Cuando se trata de sus problemas por debajo del cinturón, su ginecólogo ha visto y escuchado honestamente todo. Entonces, si bien puede sentirse mortificado de que sus regiones inferiores parezcan oler como un mercado de pescado, o por el hecho de que orine cada vez que tose o estornuda o siente dolor en una determinada posición sexual, ella no se inmuta. También es importante informarle sobre estos molestos signos, ya que podrían indicar una afección potencialmente grave, como una infección vaginal o algo como un fibroma. A menudo, estos problemas también se pueden solucionar fácilmente y pueden resolverse con algo tan simple como un cambio de medicación o unas pocas sesiones de fisioterapia pélvica.
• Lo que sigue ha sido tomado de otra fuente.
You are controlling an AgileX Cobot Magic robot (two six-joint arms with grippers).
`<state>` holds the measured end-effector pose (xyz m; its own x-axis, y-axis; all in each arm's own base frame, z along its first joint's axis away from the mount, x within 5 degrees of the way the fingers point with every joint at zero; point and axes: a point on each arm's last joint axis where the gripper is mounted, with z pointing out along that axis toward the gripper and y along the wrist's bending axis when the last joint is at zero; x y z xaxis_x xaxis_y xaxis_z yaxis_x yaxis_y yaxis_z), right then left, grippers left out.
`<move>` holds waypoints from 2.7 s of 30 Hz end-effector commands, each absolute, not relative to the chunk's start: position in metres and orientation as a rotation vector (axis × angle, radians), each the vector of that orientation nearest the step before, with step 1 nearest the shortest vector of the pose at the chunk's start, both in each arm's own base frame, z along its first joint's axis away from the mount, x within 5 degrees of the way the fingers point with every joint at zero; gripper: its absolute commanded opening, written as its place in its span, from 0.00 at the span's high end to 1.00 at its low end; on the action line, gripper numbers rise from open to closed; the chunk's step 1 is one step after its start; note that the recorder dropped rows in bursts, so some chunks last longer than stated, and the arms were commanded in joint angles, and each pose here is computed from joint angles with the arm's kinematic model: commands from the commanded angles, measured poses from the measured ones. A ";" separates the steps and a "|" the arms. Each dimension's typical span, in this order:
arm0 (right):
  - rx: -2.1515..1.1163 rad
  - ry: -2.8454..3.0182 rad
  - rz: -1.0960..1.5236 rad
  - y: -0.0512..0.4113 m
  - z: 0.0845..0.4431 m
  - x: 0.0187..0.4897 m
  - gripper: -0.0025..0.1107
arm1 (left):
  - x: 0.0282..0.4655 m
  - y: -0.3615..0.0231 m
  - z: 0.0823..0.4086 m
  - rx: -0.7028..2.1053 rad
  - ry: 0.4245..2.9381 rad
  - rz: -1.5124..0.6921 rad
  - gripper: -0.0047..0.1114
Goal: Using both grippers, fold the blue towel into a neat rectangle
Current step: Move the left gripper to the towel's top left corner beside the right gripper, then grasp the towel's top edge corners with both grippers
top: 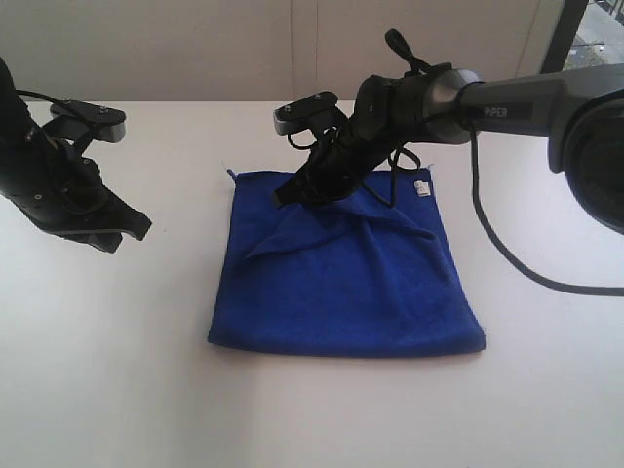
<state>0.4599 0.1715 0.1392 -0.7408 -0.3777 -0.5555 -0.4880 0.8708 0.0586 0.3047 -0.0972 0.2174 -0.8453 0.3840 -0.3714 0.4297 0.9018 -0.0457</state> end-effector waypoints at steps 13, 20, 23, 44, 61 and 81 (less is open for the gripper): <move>-0.617 2.509 0.180 0.136 0.186 0.458 0.98 | 0.302 -0.101 0.218 0.600 2.717 -0.203 0.96; -0.605 2.579 0.043 0.094 0.210 0.453 0.98 | 0.298 -0.135 0.223 0.707 2.608 -0.237 0.96; -0.564 2.595 0.013 0.079 0.217 0.452 0.98 | 0.299 -0.154 0.233 0.714 2.523 -0.287 0.96; -0.528 2.605 -0.009 0.061 0.217 0.455 0.98 | 0.358 -0.266 0.198 0.487 2.500 -0.702 0.96; -0.491 2.650 -0.165 0.036 0.202 0.460 0.98 | 0.361 -0.285 0.193 0.422 2.418 -0.724 0.96; -0.493 2.744 -0.156 0.034 0.168 0.463 0.98 | 0.371 -0.289 0.177 0.319 2.373 -0.705 0.83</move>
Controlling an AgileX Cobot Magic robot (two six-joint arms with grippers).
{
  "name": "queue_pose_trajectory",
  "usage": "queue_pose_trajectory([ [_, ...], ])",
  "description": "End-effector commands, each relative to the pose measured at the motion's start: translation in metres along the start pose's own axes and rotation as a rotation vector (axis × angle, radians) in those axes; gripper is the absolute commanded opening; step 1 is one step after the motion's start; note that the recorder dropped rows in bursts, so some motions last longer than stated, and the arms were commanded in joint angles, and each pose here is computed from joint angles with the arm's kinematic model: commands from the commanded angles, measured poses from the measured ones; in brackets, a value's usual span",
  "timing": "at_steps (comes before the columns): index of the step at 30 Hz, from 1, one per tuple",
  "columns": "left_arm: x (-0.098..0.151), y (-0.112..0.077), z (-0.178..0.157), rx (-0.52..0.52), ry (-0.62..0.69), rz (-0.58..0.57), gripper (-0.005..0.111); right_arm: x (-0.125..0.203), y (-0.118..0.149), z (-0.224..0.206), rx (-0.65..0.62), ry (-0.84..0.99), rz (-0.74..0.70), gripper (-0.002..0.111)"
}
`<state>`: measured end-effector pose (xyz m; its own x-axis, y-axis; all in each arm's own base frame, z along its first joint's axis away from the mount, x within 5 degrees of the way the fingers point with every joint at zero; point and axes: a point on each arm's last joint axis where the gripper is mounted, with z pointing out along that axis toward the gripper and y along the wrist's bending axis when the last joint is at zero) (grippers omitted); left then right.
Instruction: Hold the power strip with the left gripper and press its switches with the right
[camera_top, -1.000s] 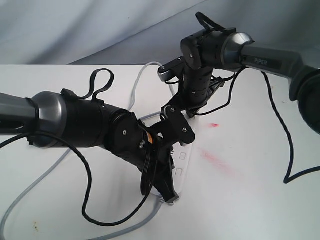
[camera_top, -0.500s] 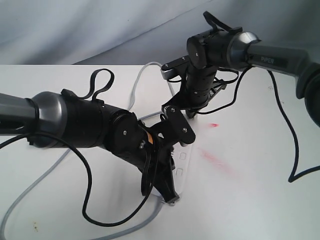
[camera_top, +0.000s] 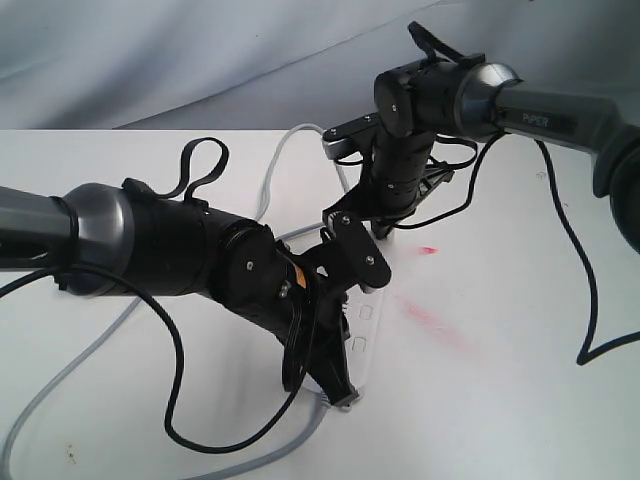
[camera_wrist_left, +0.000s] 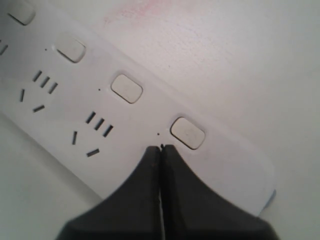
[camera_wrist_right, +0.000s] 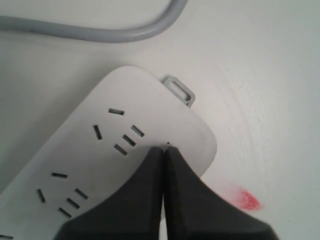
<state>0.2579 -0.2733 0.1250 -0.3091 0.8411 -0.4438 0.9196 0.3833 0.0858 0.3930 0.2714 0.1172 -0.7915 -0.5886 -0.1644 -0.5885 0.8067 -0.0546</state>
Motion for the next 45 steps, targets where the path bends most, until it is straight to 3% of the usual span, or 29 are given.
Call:
queue_pose_trajectory([
  [1,0.009,-0.003,0.006,0.032,0.056,-0.007,0.000,0.035,0.031,0.067,-0.176,0.248,0.074,0.000],
  [5,0.009,-0.004,0.006,0.036,0.062,-0.007,0.000,0.038,0.031,0.072,-0.189,0.270,0.082,0.000],
  [9,0.009,-0.004,0.006,0.034,0.059,-0.007,0.000,0.040,0.009,0.073,-0.205,0.290,0.138,0.000],
  [17,0.009,-0.003,0.006,0.032,0.056,-0.007,0.000,0.038,0.006,0.070,-0.206,0.270,0.132,0.000],
  [31,0.009,-0.003,0.006,0.032,0.056,-0.005,0.000,0.003,-0.013,-0.060,-0.112,-0.125,0.045,0.000],
  [45,0.009,-0.003,0.006,0.032,0.056,-0.007,0.000,0.010,-0.015,-0.058,-0.087,-0.053,0.019,0.000],
])
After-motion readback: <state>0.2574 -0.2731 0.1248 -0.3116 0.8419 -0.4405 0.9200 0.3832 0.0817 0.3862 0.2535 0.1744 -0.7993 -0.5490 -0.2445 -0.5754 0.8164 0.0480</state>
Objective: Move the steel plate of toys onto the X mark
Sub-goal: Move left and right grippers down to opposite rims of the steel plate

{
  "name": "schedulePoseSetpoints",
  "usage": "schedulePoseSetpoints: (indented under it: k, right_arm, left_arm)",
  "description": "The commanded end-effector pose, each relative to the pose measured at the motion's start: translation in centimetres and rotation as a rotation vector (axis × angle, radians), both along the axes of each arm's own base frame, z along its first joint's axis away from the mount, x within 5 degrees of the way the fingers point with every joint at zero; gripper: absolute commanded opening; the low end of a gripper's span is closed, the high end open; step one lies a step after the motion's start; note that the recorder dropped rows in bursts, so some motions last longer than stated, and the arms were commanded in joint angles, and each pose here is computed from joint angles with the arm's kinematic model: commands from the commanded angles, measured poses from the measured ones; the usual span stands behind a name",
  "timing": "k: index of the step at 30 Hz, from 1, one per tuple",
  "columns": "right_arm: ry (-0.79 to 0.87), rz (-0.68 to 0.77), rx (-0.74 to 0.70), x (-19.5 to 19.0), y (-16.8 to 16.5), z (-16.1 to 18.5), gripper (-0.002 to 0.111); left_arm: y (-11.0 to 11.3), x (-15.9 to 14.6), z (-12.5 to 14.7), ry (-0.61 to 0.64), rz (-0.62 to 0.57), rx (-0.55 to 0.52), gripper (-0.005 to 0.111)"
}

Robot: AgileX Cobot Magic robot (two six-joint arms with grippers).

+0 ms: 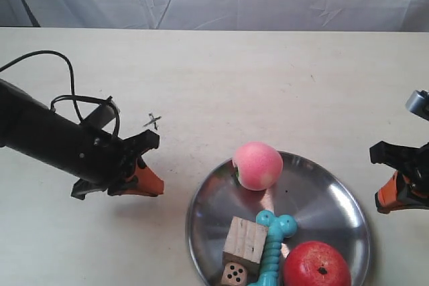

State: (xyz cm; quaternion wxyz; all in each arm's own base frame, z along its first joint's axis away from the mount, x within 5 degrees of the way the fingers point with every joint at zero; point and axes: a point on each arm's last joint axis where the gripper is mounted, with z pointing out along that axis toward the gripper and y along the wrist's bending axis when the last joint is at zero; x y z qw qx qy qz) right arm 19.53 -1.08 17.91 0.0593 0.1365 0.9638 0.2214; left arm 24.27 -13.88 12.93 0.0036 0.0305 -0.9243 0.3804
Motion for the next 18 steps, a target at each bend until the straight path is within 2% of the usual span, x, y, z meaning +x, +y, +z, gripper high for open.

Tampoco deberías sudar si no has tenido tiempo para un afeitado apurado o una cera de bikini, porque tu ginecomastia está más enfocada en tus partes femeninas que, eh, en todos tus adornos. Lo mismo ocurre si su período y revisión coinciden. No darás asco a tu ginecólogo; para ella, tus actividades más privadas son solo un día más en el trabajo.

 

Sobre el autor

Hallie Levine es una periodista galardonada que ha cubierto la salud y el bienestar durante más de veinte años para publicaciones que incluyen Consumer Reports, The New York Times, Health, Prevention, Time, Reader's Digest, Parents, Good Housekeeping y Redbook.

 

Este blog proporciona información sobre telemedicina, salud y temas relacionados. El contenido del blog y cualquier material vinculado aquí no pretende ser, y no debe interpretarse como un sustituto, de un consejo, diagnóstico o tratamiento médico o sanitario. Cualquier lector o persona con una inquietud médica debe consultar con un médico u otro proveedor de atención médica debidamente autorizado. Este blog se proporciona únicamente con fines informativos. Las opiniones expresadas en este documento no están patrocinadas ni representan las opiniones de Nurx ™.